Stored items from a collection
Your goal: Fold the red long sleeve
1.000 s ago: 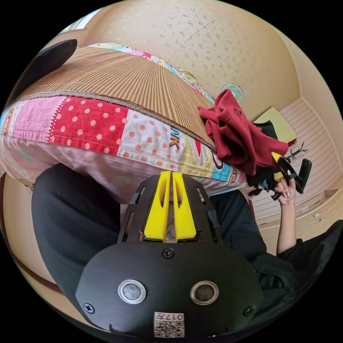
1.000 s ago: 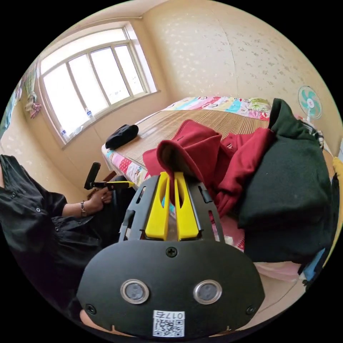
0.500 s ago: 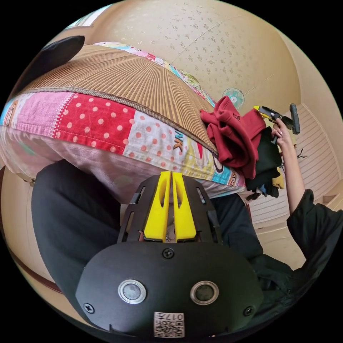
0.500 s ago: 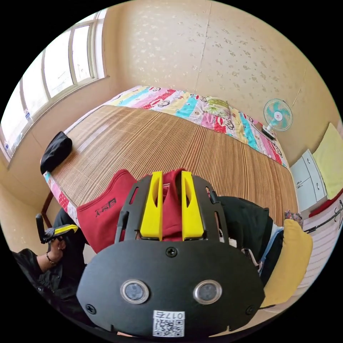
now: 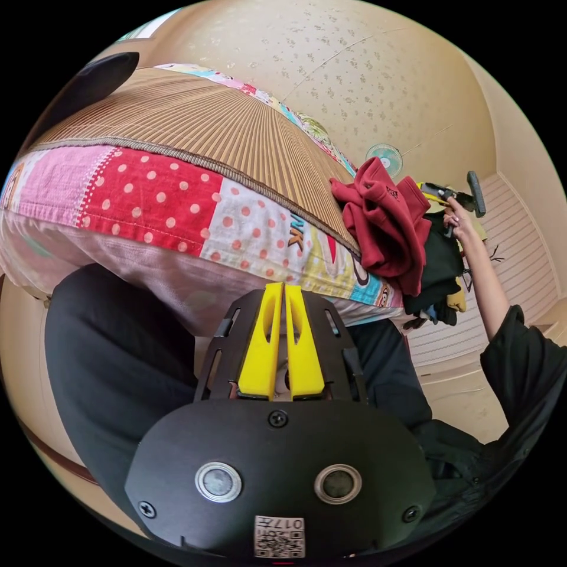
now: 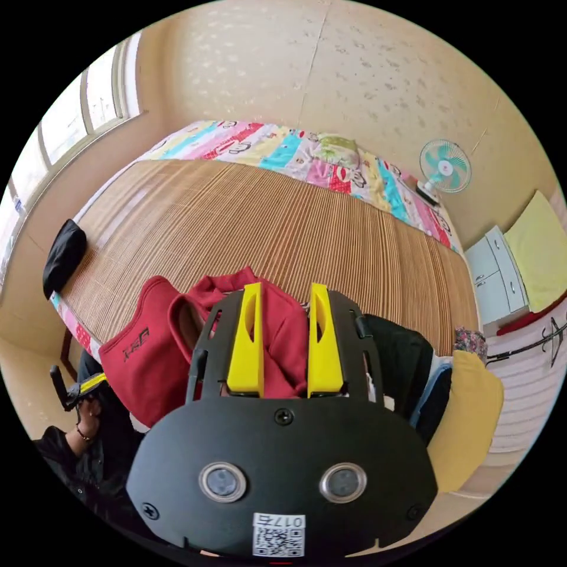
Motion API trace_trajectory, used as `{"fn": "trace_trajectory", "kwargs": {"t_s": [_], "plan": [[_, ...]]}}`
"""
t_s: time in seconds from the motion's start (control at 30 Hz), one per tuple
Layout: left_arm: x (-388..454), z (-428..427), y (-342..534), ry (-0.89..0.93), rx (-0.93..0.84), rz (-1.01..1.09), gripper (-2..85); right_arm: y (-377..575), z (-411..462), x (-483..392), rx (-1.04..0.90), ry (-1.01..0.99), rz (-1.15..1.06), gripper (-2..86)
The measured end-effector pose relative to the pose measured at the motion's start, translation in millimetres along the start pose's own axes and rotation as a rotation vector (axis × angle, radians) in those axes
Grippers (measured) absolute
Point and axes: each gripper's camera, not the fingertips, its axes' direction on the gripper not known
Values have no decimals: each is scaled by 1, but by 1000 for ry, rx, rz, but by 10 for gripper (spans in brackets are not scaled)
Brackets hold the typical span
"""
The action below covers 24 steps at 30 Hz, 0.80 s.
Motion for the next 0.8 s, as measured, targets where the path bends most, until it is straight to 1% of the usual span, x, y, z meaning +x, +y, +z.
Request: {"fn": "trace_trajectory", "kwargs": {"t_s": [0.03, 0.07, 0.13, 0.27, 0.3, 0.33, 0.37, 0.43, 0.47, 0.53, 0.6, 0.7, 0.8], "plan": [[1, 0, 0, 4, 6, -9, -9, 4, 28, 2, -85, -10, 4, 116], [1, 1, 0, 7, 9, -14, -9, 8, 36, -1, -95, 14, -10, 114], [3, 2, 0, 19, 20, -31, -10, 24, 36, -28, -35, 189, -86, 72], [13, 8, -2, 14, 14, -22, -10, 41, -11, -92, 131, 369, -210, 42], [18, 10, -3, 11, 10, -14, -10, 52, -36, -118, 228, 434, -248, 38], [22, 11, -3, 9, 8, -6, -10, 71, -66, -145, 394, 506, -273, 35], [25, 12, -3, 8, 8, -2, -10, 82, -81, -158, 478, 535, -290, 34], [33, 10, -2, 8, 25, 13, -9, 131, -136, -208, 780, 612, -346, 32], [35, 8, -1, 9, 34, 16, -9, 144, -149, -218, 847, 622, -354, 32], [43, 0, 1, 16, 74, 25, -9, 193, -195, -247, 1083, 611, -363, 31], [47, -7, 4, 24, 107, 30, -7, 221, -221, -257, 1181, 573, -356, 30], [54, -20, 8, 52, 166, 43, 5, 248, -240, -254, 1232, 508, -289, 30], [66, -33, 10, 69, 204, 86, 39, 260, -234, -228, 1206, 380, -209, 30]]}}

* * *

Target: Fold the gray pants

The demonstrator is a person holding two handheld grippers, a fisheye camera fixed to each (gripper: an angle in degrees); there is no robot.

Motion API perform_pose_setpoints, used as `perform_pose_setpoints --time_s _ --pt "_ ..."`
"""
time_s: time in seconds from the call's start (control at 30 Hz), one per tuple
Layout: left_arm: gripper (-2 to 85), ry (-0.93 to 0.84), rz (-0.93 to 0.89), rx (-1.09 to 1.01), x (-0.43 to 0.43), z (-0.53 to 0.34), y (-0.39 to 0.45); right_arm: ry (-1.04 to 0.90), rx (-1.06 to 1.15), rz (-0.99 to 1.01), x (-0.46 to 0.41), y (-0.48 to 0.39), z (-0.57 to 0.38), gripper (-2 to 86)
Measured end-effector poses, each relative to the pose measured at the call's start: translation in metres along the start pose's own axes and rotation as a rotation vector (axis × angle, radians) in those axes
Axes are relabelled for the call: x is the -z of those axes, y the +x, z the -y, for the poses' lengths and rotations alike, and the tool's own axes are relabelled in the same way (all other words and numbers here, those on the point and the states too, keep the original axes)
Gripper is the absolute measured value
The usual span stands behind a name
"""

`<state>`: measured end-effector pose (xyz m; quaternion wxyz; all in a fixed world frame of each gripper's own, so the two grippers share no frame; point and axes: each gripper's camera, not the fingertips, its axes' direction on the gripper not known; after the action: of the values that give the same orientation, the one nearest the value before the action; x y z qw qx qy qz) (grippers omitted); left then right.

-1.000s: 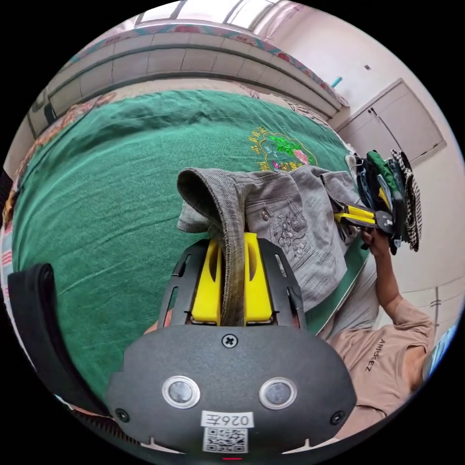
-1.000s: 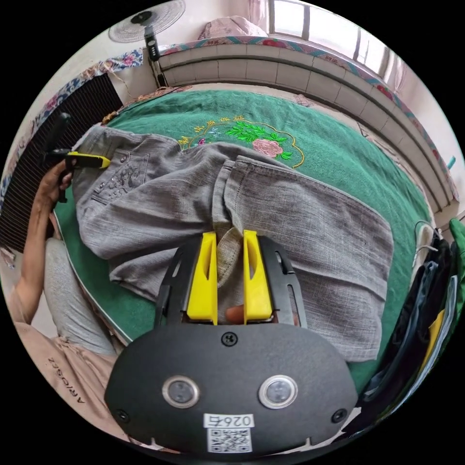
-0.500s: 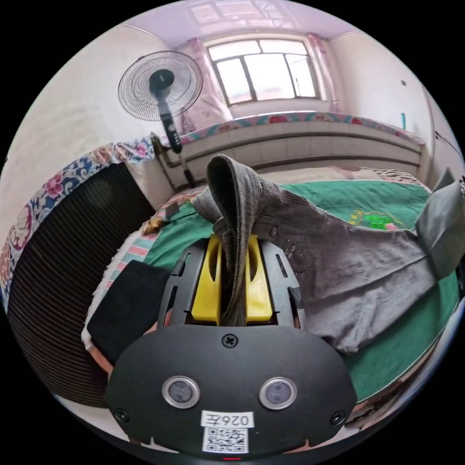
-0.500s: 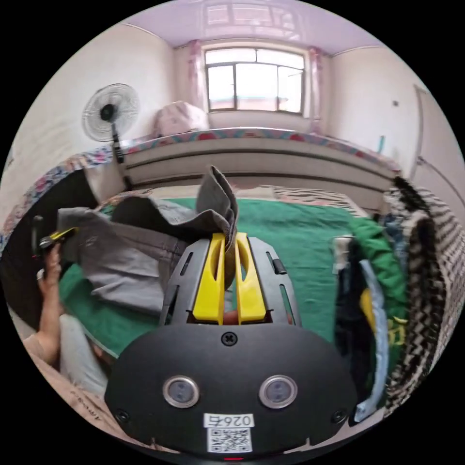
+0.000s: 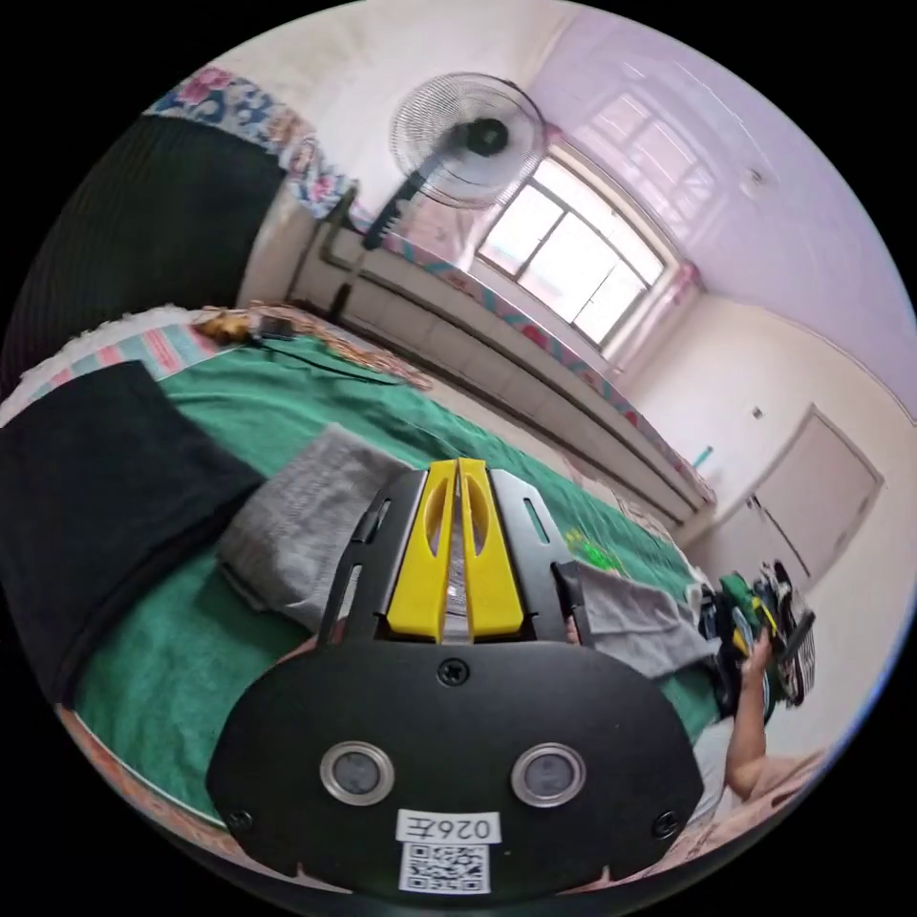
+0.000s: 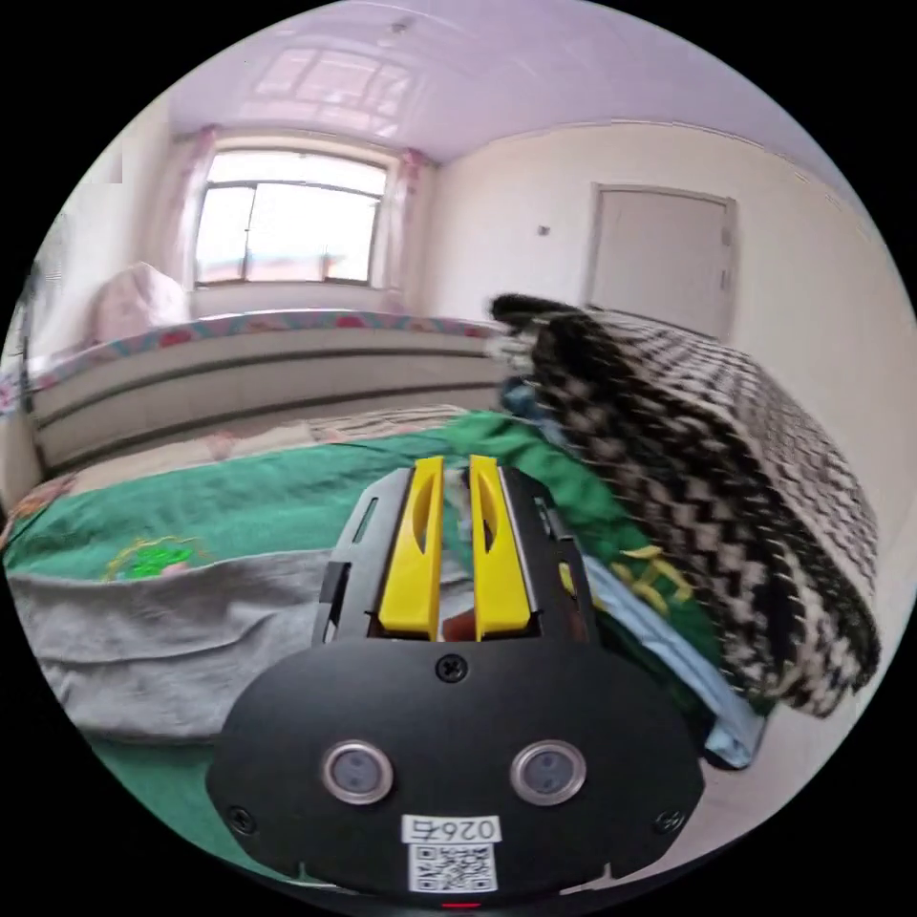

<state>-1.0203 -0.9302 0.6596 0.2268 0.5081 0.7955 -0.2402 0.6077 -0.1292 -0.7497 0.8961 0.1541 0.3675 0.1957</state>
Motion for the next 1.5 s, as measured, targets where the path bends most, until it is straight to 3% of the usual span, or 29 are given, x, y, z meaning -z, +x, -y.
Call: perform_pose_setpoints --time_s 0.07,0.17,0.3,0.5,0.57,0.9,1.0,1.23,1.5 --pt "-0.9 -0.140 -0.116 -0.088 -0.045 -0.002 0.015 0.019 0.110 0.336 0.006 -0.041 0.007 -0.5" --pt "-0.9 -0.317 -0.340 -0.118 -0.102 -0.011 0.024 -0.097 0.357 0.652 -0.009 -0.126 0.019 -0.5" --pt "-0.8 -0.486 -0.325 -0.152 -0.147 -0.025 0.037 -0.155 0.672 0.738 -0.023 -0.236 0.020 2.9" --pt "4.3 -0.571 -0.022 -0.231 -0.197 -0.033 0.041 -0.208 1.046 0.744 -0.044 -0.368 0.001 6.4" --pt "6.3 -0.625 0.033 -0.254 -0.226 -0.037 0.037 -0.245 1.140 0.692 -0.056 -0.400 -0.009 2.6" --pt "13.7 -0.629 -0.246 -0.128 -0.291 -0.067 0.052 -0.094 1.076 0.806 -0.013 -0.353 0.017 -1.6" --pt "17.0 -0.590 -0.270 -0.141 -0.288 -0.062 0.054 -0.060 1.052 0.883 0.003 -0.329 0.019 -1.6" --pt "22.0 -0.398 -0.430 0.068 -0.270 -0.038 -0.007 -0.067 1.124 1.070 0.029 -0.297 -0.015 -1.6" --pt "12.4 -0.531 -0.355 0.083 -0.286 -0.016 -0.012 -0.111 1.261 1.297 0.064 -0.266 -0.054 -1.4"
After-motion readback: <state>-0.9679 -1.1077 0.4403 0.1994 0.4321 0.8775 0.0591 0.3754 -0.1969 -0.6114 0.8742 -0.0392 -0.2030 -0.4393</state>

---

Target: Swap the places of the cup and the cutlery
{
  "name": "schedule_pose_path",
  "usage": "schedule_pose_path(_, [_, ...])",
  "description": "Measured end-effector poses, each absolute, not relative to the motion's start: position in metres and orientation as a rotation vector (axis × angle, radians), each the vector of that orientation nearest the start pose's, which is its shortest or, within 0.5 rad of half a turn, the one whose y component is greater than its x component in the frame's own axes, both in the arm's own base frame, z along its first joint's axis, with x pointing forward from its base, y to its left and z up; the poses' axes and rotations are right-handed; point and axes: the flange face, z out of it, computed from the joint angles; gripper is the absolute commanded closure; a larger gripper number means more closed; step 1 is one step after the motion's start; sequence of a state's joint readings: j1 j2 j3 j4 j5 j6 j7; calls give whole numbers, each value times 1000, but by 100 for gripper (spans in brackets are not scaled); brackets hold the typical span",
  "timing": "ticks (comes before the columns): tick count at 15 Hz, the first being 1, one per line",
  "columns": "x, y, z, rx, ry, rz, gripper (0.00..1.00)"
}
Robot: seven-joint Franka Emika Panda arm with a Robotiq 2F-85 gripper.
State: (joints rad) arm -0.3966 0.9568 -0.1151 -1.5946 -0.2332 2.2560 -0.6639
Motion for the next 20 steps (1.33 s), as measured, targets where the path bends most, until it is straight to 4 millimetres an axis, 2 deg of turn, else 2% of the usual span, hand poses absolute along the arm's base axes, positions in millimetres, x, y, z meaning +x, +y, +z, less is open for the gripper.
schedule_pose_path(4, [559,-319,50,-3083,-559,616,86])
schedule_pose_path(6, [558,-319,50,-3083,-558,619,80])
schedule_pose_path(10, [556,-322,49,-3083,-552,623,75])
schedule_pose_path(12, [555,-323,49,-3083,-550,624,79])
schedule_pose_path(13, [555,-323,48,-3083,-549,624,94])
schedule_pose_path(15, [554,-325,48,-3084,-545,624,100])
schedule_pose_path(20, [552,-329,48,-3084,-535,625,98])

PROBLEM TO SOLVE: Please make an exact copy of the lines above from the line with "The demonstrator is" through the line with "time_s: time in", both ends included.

ANSWER BOX:
The demonstrator is a person holding two handheld grippers, a fisheye camera fixed to each (gripper: an angle in degrees); there is no robot.

Motion API perform_pose_setpoints, used as `perform_pose_setpoints --time_s _ --pt "_ ..."`
"""
time_s: time in seconds from the call's start (control at 30 Hz), one per tuple

No more output is given for this exercise.